Volume 1, Issue 43
By Angel Zobel-Rodriguez
My favorite line I hear every time someone gets started on the ball of the week is: "Get a (fill in the ball of this week), it RULES." I can remember conversations from a year ago that went exactly the same way, substituting only the name of the bowling ball. Balls the companies no longer manufacture. The reality is that the balls today ALL hit like trucks. They all seem to go longer and they all hook harder.
What really troubles me is that so few people give any regard to quality coaching. People who have trouble picking up spares (sorry, to offend, but a 150 average says there's a definite problem with spares), are talking about $300 pieces of equipment. When I try to be a voice of reason, I hear "But I don't have money for a lessons." The same people who want to know every detail of the next great ball, and will no doubt find a way to re-mortgage their homes or get their allowances docked until the year 2010, won't invest the time or the money to become better bowlers. That's right, I said invest. Bowling balls have a life span these days, they won't last forever. All the resurfacing, baking, bathing or other tricks won't revive a ball once it has done its duty.
Lessons are different. Fill that brain with knowledge and the experience of someone else's watchful eyes. When there are times that no ball ever invented would help a bowler to overcome the lane condition he or she is experiencing, coaching can get the bowler through. Coaching and lessons vary greatly in price, and there is a coach for every level. For juniors, certified coaching is often free as part of their leagues. Some houses put on simple programs where bowlers pay for the lineage during open bowling, and someone will walk up and down the lanes to work with the them. Coaching from a pro shop professional/certified bowling instructor ranges from $15 to $50 an hour and up. As bowlers move into the day-long clinics and week-long camps the cost goes higher. All but the most expensive camps are no more than the cost of two or three bowling balls.

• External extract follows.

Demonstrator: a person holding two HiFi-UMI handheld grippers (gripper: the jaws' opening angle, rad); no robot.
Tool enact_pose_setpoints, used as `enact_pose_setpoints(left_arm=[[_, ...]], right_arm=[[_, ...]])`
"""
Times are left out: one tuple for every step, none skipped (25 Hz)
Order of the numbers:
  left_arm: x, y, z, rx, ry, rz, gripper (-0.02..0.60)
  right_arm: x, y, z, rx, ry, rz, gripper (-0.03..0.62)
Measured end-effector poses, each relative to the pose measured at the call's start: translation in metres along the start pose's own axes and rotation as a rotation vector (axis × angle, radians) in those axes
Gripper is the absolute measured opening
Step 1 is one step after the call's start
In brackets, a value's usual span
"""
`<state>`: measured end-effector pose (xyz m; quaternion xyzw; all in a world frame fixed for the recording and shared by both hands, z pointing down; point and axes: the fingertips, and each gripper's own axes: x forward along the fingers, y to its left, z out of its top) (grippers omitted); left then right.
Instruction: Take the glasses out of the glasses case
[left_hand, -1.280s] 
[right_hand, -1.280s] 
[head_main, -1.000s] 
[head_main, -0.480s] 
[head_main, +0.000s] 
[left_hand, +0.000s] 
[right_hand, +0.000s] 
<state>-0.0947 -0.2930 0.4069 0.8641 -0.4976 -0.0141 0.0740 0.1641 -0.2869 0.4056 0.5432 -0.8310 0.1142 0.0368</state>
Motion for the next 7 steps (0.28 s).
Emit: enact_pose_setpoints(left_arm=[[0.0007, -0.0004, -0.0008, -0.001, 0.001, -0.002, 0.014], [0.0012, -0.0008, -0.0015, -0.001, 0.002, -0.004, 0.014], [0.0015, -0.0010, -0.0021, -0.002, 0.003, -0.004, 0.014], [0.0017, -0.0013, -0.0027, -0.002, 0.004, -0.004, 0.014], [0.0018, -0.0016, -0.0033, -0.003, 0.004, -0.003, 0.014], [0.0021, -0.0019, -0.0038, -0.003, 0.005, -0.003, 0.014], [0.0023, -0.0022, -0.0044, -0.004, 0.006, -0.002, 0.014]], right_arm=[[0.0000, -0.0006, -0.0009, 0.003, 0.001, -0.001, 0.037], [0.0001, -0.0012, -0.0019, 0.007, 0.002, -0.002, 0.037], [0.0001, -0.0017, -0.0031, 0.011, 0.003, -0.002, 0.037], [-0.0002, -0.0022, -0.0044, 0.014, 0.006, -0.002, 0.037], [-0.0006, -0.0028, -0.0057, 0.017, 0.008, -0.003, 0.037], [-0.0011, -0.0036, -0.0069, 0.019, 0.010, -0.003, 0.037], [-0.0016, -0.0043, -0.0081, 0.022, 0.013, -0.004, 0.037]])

That's apparently too expensive for some folks who insist on merely using practice as their means of improvement. And I appreciate that practice is important too. A good coach/pro shop professional in my area tells his students during the lesson if they don't practice between lessons they should be prepared to come back and have the same lesson again next week. But for the new or young, improving bowler to believe that practice alone will do it, I'm reminded of the saying that the doctor who treats himself has a fool for a patient.
I've watched folks "practice" the same mistakes over and over until its ingrained in their game. When they're finally ready to talk to a coach, it will take that much longer to "deprogram" the bad habits. Some of these "self-help" bowlers have boasted that they practice every day. Add up the cost of lineage even at the cheapest rate, and it's expensive. Since most shops have some arrangement with the house in regard to lineage (some coaches give free lineage during lessons), the money they spent just throwing the ball would quickly translate into a few lessons of quality instruction.

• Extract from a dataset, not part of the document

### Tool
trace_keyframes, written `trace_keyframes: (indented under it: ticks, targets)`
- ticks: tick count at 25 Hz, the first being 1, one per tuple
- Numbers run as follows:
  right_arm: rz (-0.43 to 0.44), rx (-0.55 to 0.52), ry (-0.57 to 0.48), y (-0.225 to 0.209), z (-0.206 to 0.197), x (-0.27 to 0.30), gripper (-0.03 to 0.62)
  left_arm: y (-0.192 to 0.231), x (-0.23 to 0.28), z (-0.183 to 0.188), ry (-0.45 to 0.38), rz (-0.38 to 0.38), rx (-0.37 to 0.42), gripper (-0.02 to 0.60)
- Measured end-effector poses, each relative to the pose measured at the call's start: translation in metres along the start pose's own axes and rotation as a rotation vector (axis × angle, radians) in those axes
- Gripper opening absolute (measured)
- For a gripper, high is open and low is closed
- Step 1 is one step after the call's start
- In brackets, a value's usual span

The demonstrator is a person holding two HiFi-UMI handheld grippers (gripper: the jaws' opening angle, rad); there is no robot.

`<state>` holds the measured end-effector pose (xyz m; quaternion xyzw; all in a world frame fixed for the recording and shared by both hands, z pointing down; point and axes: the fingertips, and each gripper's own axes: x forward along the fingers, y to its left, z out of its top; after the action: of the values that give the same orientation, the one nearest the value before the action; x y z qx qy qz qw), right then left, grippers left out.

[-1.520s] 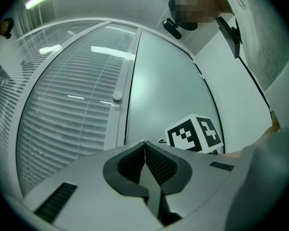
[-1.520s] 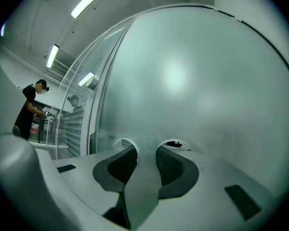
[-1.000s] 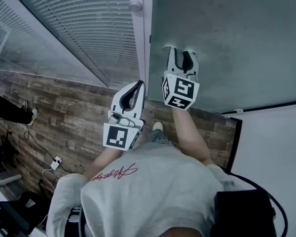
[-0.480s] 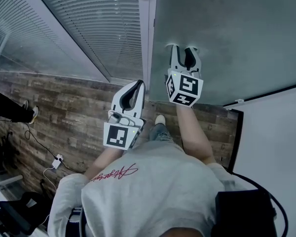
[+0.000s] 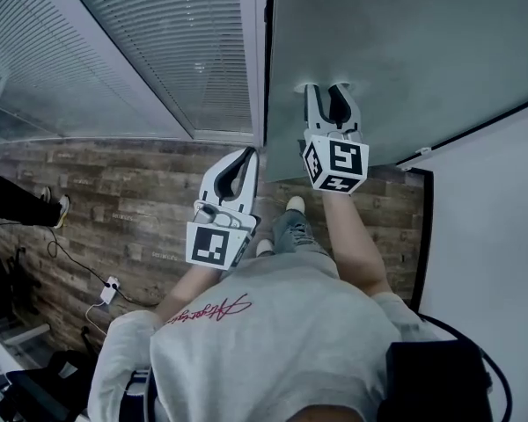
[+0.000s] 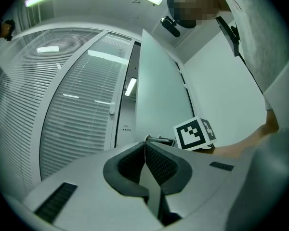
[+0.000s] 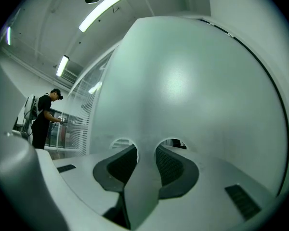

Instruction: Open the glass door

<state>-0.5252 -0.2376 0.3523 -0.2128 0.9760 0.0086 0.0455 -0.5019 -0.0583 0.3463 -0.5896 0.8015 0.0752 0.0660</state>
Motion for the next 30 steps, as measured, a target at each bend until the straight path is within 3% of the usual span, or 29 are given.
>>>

The added perk of working with a certified coach/pro shop professional, is that as the bowler improves, when the time comes for a new ball (and it will), the decision can be made by both the bowler and the person who is going to drill it. Often the ball purchase can be packaged with a few lessons so that the arrangement can work out for both sides. That kind of cooperation can only enhance the professional's ability to choose the right equipment and thus help the bowler's performance yet again.
I realize people are busy these days. It's hard to find time to do everything the right way, and not be tempted by the short cuts. Manufacturers sell equipment on the premise that the answer to a bowler's problem is only a bowling ball away. But there are few short cuts in improving bowling performance. Bowlers can get the desired results by a combination of the right equipment, enough practice, and quality instruction. But without the instruction, the road is long. For bowlers who want that short cut, consider investing in yourself as that short cut--invest in lessons.